Interested in running a 196B-A11B MoE model with full 256k context on one Spark?
Despite all of the attention on Qwen3.5, I keep coming back to Step-3.5-Flash as the best model I have ever run on my single Spark. This model just keeps impressing me, and I want more people to be able to use it. The devs specifically considered the DGX Spark, but it had a couple of hiccups during its release (they shipped a custom llama.cpp with no history, there was a broken chat template, and the original Int4 model wasn’t named right). This is fixed now. Below is all you need to know.
Step-3.5-Flash is a 196B text-only MoE model with 11B active parameters per token. It has MTP as well, but that’s still experimental and even without it’s usable. Because of how tight memory constraints are, I have only gotten this running with llama.cpp so far.

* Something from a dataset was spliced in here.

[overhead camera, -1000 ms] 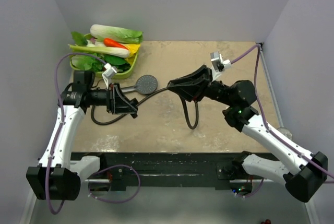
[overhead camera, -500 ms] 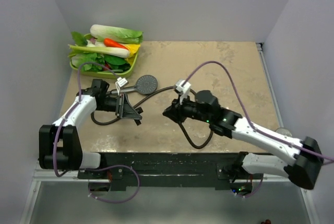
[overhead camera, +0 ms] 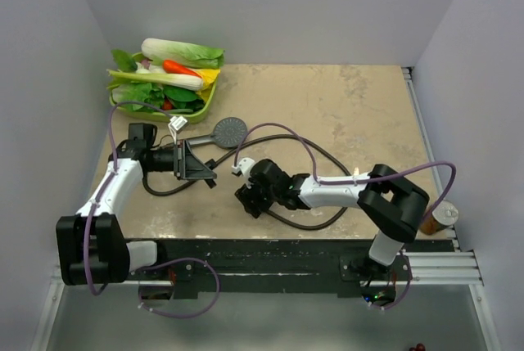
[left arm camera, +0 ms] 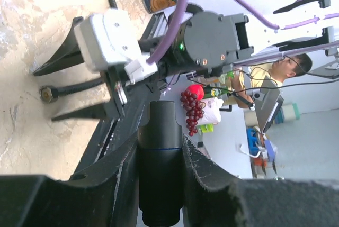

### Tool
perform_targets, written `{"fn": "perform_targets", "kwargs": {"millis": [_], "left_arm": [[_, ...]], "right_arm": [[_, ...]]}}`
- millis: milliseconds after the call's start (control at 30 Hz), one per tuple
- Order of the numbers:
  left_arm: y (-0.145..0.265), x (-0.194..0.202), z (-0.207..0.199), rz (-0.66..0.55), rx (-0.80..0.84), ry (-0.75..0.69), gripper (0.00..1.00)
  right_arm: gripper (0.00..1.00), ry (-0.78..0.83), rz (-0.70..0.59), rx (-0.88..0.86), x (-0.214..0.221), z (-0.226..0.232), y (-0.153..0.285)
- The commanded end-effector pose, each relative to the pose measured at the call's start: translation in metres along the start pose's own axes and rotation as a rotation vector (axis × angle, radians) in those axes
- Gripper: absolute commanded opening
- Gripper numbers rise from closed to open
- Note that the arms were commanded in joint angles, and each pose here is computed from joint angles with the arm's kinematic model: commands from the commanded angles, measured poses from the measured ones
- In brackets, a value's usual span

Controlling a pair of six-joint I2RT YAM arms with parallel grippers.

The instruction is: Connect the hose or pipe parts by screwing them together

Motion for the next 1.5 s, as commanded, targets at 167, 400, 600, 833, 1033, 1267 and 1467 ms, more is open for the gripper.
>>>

Highly efficient and performant quants are available, most notably the IQ4_XS from ubergarm (here: ubergarm/Step-3.5-Flash-GGUF at main ) which is hereafter referred to as Step-3.5-Flash-IQ4_XS. This quant actually has better perplexity and is a few GB smaller than the official Int4 quant, which has been renamed Q4_K_S. Using the IQ4_XS quant allows this model to run rock solid on the DGX Spark with full 256k context. The IQ4_XS is an outlier (in a good way) from the typical patterns as you can see here with both smaller size and better perplexity:
MMLU results from the IQ4_XS quant: ubergarm/Step-3.5-Flash-GGUF · Some benchmarks
Yes - a 196B-A11B MoE with full 256k context running on one Spark! It demands about 125.5GB / 128GB but never OOMs. KV cache is quantized to 8-bit to make this possible.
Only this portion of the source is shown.